* **Work instructions**
Using the data below, gather each line that includes the word "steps".

═══ Data block ═══

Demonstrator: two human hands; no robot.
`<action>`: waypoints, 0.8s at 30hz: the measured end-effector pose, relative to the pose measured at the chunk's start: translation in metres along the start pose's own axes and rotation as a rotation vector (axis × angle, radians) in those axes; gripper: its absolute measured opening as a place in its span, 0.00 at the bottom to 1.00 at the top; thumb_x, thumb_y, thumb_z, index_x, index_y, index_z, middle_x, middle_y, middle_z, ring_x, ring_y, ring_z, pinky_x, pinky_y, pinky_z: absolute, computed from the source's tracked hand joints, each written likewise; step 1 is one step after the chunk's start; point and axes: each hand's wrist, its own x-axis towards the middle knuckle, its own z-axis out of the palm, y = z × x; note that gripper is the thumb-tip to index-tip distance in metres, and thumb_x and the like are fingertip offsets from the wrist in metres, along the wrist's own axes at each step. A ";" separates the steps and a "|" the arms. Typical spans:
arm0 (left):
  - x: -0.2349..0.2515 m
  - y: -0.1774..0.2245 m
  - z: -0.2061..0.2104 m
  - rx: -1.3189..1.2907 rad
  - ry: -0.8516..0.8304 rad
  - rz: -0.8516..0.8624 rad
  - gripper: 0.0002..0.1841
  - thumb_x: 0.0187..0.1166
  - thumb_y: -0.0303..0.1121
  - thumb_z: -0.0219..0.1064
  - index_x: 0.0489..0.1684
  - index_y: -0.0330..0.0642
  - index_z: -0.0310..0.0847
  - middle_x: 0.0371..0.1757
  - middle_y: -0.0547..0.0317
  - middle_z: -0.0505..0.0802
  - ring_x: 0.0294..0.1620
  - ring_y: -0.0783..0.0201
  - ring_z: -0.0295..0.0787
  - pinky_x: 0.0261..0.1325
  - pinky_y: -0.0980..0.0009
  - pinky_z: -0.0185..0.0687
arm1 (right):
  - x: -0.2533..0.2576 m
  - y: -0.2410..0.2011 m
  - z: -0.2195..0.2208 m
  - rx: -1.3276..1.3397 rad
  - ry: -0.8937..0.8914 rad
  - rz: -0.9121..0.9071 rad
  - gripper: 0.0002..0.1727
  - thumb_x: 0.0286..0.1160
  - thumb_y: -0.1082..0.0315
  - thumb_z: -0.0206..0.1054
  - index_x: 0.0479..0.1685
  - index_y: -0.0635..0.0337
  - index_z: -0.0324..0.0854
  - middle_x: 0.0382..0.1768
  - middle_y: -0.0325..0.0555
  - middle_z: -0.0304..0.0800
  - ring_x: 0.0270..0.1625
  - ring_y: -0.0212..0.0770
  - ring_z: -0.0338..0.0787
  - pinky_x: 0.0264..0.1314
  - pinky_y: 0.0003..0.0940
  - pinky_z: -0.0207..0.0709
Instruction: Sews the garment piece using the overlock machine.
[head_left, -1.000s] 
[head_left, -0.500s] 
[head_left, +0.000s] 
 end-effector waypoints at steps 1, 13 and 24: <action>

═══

* **Task output**
`<action>`: waypoints, 0.8s at 30hz: the measured end-effector pose, relative to the pose measured at the chunk's start: translation in metres along the start pose's own axes and rotation as a rotation vector (axis × angle, radians) in those axes; gripper: its absolute measured opening as a place in its span, 0.00 at the bottom to 1.00 at the top; thumb_x, thumb_y, thumb_z, index_x, index_y, index_z, middle_x, middle_y, middle_z, ring_x, ring_y, ring_z, pinky_x, pinky_y, pinky_z: absolute, computed from the source's tracked hand joints, each written likewise; step 1 is one step after the chunk's start; point and axes: each hand's wrist, its own x-axis towards the middle knuckle, its own z-axis out of the palm, y = z × x; note that gripper is the thumb-tip to index-tip distance in metres, and thumb_x and the like are fingertip offsets from the wrist in metres, along the wrist's own axes at each step. A ";" separates the steps and a "|" the arms. Typical spans:
 end-effector waypoints at steps 1, 13 and 24: <action>

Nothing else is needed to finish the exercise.